There ~14k unique domains. Let's see page density across these domains.

$ duckdb -c """
SELECT count    AS page_count,
COUNT(*) AS sites
FROM (SELECT url_host_name_reversed, COUNT(*) AS count
FROM read_csv('te.csv', auto_detect = TRUE)
GROUP BY url_host_name_reversed) AS t
GROUP BY page_count
ORDER BY page_count;
"""
┌────────────┬───────┐
│ page_count │ sites │
├────────────┼───────┤
│ 16326  │
│ 21904  │
│ 3733   │
│ 4459   │
│ 5315

About ~75% of the sites have less than 5 pages. It is highly unlikely that these sites complete content is in Telugu language. After manually checking a few of these sites, I found that there are a lot of false positives.

In the earlier post, we have extracted all pages where there is Telugu language content.

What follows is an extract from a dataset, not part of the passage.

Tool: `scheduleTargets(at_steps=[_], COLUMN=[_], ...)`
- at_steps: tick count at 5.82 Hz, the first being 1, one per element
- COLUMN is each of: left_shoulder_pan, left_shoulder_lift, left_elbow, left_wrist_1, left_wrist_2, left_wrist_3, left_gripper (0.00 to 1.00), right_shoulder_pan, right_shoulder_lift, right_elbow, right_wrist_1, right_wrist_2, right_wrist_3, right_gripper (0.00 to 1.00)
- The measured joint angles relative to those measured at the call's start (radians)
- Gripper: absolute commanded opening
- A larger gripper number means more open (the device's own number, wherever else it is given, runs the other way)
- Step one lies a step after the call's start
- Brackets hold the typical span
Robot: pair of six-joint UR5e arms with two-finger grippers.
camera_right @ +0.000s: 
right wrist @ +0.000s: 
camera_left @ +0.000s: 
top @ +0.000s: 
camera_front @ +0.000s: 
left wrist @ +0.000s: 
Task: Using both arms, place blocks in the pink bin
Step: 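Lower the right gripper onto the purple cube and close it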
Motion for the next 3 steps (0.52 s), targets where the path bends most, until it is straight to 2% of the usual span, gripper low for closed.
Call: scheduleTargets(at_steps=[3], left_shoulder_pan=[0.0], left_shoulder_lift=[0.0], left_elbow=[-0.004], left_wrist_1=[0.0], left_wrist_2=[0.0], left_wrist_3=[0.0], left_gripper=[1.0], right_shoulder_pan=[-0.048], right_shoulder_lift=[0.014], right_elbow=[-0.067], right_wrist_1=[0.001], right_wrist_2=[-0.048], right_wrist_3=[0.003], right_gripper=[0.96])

Let's filter out pages where Telugu is primary language.

$ duckdb -c """
  COPY (
    SELECT * FROM read_csv('cct.csv', auto_detect=true) 
    WHERE content_languages like 'tel%'
  ) TO 'te_primary.csv' (DELIMITER ',', HEADER TRUE);
"""
$ wc -l te_primary.csv
  573130 te_primary.csv
$ duckdb -c "SELECT COUNT(DISTINCT url_host_name_reversed) as unique_sites FROM read_csv('te_primary.csv', auto_detect = TRUE)"                           
┌──────────────┐
│ unique_sites │
├──────────────┤
│ 5666         │
└──────────────┘    

Let's see how page density per domain has changed.

$ duckdb -c """
SELECT count    AS page_count,
COUNT(*) AS sites
FROM (SELECT url_host_name_reversed, COUNT(*) AS count
FROM read_csv('te_primary.csv', auto_detect = TRUE)
GROUP BY url_host_name_reversed) AS t
GROUP BY page_count
ORDER BY page_count
;
"""
┌────────────┬───────┐
│ page_count │ sites │
├────────────┼───────┤
│ 12183  │
│ 2843   │
│ 3235   │
│ 4146   │
│ 598

Page density remains almost the same.

Let's filter out sites which have at least 5 pages in Telugu. This will eliminate a lot of false positives. Let's look at the most popular sites from the results.

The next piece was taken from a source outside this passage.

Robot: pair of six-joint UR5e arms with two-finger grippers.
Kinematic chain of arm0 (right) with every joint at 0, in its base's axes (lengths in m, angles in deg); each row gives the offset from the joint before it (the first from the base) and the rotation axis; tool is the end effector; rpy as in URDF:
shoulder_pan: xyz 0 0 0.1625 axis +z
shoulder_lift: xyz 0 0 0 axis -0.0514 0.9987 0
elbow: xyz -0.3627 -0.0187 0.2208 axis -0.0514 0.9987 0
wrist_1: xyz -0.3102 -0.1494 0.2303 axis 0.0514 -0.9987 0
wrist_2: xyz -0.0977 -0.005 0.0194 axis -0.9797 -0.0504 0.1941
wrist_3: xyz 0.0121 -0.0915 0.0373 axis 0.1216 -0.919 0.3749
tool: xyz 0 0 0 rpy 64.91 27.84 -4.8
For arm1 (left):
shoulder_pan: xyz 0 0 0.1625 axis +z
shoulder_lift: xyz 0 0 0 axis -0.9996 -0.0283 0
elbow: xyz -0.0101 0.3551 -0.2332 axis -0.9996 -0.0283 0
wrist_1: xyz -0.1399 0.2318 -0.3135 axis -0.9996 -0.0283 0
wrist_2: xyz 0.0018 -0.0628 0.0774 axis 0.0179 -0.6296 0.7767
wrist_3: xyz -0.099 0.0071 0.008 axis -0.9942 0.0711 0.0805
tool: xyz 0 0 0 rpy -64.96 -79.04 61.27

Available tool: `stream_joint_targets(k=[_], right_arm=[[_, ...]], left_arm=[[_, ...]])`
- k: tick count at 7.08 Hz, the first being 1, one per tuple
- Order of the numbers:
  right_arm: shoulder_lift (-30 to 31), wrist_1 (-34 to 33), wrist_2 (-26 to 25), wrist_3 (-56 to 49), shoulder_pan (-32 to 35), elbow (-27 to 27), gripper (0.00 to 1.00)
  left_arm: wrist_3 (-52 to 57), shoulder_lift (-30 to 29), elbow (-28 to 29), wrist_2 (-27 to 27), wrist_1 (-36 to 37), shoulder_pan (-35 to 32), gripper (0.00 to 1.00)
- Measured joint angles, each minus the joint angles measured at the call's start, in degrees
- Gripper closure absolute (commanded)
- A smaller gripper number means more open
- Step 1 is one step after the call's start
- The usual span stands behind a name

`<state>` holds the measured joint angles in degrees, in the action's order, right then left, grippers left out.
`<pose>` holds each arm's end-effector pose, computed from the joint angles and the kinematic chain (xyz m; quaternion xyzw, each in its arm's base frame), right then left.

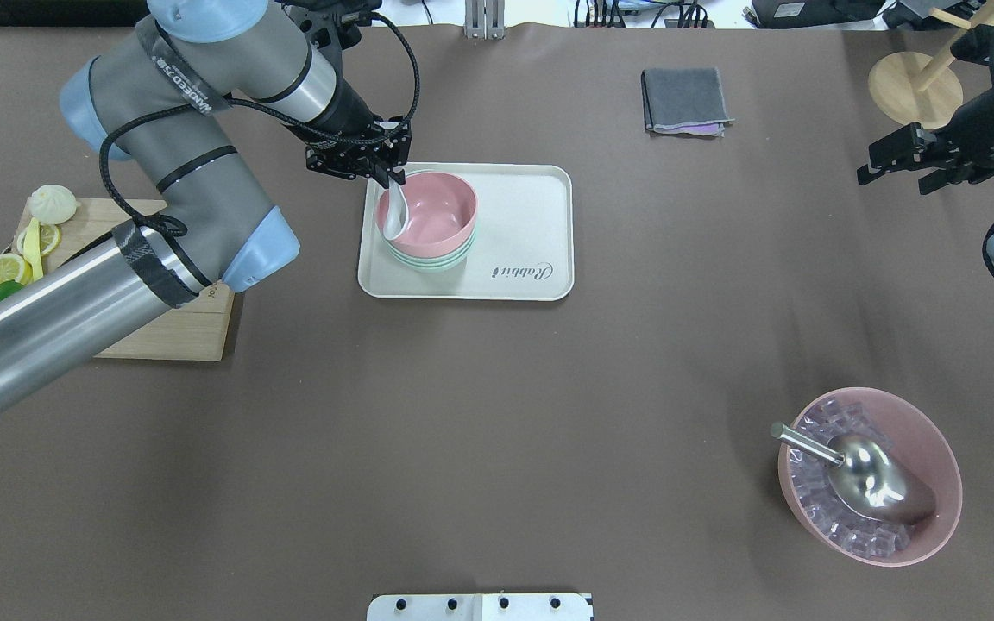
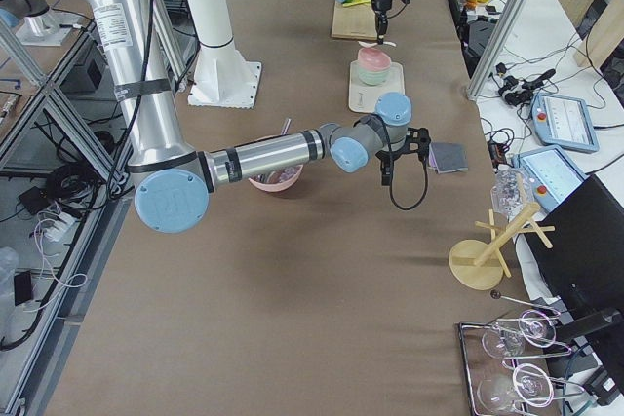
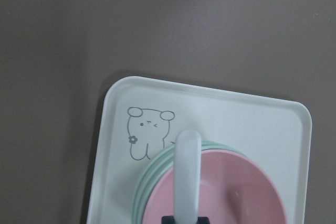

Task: Stack pink bowl on green and place spoon
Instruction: 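Carry the spoon with the left gripper into the pink bowl while the right withdraws, then release the spoon in the pink bowl and withdraw the left arm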

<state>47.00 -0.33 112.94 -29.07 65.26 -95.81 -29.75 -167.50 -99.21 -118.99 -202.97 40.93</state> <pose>-0.1612 -0.5713 0.4867 0.0540 -0.4667 0.0377 0.8820 0.4478 -0.5977 0.2062 0.0280 0.5385 -0.0552 0.8403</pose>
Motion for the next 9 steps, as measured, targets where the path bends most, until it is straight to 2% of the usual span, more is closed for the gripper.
stream_joint_targets(k=[1,3,5,7,9], right_arm=[[0.52,0.0,0.02,-0.92,0.35,-0.08,0.0],[0.95,0.0,0.11,-1.35,1.21,-0.27,0.0],[2.05,-0.02,0.21,-2.71,2.78,-0.24,0.0],[4.89,-0.1,0.15,-9.92,5.64,0.45,0.0],[7.46,-0.21,0.03,-19.66,8.94,2.96,0.0]], left_arm=[[-0.07,0.04,0.68,0.26,-1.7,0.54,0.02],[-0.23,0.3,1.36,0.37,-2.94,0.57,0.02],[0.7,4.52,0.17,0.02,-2.72,-1.45,0.02],[12.18,16.3,-5.59,-3.8,-2.34,-8.81,0.02],[34.85,28.89,-8.4,-7.21,-0.84,-18.88,0.02]])
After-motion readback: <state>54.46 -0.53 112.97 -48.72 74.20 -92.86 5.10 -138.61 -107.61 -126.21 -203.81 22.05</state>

   1   │ Rank,Domain,Open Page Rank
   225,support.google.com,8.55
   357,t.me,7.76
   476,chrome.google.com,7.49
   5163,support.mozilla.org,6.99
   6170,groups.google.com,6.94

A lot of unrelated domains are present here because there might be 10+ pages in telugu in these domains as well. But we don't need these.

Let's look at only home page(or translated home page) where primary content language is telugu.

$ duckdb -c """
  SELECT COUNT(distinct url) 
  FROM read_csv('te_primary.csv', auto_detect=true) 
  WHERE (url_path = '/' or url_path = '/te/') and url_query is null;
"""

Now the domain count has reduced to 6k. Let's export these domains to csv file.

To categorize these domains, Common-crawl doesn't yet provide any kind of categorisation. For now, we can use Open PageRank to sort these domains based on rank.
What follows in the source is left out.